*TASK PROMPT*
Which of the lines below include the word "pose"? Pull each one out.

*MATERIAL TO PROCESS*

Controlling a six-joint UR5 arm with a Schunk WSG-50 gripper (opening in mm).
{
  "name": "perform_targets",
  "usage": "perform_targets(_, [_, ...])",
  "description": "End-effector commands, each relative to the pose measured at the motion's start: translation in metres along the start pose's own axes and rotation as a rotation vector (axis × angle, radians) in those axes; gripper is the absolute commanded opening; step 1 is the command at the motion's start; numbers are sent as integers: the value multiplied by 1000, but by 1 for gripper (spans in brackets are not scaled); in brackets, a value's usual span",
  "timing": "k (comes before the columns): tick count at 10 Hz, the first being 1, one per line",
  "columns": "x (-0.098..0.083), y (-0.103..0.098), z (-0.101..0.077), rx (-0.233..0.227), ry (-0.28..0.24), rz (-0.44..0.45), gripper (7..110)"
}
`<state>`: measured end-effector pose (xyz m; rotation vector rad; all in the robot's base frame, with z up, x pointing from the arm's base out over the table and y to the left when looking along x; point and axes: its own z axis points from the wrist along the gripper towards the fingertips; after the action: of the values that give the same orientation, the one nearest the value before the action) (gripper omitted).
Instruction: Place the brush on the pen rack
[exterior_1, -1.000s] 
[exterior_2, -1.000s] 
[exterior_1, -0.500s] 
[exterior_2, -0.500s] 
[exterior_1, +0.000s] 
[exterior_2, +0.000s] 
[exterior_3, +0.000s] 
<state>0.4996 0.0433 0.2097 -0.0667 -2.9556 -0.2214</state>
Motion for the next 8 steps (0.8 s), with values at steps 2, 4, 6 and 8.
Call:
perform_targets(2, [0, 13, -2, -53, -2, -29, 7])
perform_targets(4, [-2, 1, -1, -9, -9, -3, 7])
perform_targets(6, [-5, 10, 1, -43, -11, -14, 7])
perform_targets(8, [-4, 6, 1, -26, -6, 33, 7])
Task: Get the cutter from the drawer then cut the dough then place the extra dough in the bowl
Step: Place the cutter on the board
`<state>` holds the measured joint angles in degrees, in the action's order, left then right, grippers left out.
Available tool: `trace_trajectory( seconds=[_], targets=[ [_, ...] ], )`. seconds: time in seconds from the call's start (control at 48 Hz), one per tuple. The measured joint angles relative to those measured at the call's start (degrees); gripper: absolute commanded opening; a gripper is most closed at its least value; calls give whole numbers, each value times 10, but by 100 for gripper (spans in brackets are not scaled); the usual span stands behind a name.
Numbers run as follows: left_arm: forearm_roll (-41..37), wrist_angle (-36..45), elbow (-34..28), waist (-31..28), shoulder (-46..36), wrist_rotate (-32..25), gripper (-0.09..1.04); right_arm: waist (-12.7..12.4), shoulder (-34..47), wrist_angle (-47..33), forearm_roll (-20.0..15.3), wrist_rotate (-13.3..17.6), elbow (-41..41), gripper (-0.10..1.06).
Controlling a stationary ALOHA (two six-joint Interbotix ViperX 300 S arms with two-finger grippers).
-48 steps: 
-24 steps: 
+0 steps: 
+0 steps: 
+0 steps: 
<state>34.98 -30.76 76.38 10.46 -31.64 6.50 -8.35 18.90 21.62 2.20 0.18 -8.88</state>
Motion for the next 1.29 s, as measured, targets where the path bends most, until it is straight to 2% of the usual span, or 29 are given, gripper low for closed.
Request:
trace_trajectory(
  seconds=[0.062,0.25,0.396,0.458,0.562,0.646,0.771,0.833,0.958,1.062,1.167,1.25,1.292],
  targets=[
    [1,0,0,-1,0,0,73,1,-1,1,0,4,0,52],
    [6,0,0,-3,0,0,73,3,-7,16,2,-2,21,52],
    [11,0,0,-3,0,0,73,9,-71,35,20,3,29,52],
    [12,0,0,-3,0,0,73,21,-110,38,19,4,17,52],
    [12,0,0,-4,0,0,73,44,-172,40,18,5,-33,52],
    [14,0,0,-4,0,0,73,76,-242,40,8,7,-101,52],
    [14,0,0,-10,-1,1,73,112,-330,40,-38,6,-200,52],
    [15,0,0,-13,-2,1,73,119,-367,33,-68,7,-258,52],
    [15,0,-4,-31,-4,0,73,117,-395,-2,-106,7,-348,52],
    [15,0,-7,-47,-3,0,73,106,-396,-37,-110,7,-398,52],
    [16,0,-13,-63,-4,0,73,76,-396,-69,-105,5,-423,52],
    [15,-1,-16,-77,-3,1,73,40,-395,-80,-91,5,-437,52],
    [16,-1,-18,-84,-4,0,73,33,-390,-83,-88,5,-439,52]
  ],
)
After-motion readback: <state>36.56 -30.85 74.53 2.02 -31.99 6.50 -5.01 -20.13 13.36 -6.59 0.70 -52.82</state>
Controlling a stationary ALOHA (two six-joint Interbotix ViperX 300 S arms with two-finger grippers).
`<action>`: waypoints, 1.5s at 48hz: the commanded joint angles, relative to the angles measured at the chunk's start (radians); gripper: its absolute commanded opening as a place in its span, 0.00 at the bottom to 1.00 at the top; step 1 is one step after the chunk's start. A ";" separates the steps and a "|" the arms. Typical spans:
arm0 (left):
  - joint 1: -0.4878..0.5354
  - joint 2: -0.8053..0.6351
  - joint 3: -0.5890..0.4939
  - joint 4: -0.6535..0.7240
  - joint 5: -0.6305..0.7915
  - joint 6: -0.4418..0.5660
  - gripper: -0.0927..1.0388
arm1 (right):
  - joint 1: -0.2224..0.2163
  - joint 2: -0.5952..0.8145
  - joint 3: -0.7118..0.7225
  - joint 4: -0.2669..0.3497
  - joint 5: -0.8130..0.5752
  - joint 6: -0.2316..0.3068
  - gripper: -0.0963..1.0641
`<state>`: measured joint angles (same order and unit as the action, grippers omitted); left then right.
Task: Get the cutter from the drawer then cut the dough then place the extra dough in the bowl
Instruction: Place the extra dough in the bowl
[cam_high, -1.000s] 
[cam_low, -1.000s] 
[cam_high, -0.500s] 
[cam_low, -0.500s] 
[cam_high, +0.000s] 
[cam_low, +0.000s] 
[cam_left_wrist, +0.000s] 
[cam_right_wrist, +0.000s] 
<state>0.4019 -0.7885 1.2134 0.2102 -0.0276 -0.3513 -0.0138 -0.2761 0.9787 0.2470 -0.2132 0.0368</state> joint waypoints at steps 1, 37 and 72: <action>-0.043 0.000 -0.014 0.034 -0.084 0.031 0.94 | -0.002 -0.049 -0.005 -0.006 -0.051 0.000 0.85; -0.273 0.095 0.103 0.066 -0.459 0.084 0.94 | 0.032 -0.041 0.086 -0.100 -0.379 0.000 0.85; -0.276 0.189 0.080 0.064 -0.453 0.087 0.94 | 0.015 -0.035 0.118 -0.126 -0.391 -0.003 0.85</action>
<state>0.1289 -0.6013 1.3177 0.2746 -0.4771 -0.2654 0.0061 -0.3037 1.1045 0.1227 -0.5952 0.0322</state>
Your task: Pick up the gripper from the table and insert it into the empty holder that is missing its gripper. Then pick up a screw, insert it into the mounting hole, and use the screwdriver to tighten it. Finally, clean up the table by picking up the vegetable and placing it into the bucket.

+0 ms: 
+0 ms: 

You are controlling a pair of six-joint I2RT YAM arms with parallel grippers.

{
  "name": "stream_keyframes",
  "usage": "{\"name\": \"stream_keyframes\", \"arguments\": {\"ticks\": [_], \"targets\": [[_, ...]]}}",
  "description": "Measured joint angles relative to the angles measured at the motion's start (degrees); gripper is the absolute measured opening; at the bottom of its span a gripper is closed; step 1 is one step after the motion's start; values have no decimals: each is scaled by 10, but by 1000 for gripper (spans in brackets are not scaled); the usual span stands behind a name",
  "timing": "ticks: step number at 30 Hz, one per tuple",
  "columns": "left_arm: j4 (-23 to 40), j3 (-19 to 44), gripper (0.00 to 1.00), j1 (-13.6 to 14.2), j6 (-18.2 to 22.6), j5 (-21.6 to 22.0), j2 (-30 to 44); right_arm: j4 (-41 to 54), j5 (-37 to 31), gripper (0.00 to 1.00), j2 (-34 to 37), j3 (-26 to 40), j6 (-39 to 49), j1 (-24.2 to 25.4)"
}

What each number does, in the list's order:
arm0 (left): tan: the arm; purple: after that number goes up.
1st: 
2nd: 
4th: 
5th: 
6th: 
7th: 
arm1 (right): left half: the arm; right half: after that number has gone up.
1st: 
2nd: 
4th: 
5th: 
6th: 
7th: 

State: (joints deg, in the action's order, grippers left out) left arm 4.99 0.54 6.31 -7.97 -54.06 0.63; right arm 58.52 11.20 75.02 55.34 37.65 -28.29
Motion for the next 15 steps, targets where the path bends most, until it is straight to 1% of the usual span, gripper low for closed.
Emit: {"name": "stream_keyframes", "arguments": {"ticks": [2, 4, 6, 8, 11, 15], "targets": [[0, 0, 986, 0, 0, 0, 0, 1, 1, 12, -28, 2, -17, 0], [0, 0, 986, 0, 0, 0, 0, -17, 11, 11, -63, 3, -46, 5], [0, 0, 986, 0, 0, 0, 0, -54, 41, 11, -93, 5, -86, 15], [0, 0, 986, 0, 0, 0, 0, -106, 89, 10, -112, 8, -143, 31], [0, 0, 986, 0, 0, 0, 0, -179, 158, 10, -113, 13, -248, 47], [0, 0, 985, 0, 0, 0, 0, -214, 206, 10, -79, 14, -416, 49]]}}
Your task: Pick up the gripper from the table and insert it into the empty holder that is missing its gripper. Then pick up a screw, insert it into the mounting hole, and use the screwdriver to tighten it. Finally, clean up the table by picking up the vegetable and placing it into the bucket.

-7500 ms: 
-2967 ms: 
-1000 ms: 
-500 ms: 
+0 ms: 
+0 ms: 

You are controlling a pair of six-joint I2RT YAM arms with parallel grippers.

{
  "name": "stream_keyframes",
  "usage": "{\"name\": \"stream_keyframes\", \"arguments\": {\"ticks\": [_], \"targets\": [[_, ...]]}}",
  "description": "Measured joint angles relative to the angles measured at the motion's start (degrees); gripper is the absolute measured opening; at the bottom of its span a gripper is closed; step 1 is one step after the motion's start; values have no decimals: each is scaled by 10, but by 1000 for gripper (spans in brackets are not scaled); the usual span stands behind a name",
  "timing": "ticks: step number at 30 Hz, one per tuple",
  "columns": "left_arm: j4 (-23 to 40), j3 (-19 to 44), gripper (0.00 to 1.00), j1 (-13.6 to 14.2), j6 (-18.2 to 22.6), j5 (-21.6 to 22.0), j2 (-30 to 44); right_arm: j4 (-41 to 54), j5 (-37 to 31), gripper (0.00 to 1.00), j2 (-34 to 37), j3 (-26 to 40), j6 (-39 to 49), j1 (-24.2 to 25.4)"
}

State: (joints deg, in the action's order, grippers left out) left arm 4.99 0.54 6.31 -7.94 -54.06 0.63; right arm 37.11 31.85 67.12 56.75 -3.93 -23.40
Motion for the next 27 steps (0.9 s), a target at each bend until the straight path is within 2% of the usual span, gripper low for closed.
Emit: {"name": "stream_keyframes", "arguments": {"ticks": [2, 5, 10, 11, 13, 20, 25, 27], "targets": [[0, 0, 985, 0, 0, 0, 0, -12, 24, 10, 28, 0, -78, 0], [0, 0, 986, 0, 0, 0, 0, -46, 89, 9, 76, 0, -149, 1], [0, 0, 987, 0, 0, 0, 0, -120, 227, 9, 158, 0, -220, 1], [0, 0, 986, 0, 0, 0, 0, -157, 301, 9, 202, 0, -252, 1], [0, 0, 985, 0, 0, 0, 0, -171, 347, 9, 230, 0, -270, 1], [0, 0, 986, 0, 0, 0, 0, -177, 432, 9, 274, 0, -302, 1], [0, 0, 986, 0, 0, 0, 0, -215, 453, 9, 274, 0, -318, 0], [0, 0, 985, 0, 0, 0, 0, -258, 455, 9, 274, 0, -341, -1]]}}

*REPLY TO THE EXERCISE*
  "description": "End-effector commands, each relative to the pose measured at the motion's start: translation in metres along the start pose's own axes and rotation as a rotation vector (axis × angle, radians) in those axes; gripper is the absolute commanded opening; step 1 is the command at the motion's start; numbers are sent as integers: the value multiplied by 1000, but by 1 for gripper (spans in brackets are not scaled); in brackets, a value's usual span",
`<state>`: measured end-effector pose (xyz m; rotation vector rad; all in the robot's base frame, with z up, x pointing from the arm's base out over the table and y to the left when looking along x; point and axes: its own z axis points from the wrist along the gripper towards the fingertips; after the action: of the values that give the same orientation, the one nearest the value before the action) (gripper omitted).

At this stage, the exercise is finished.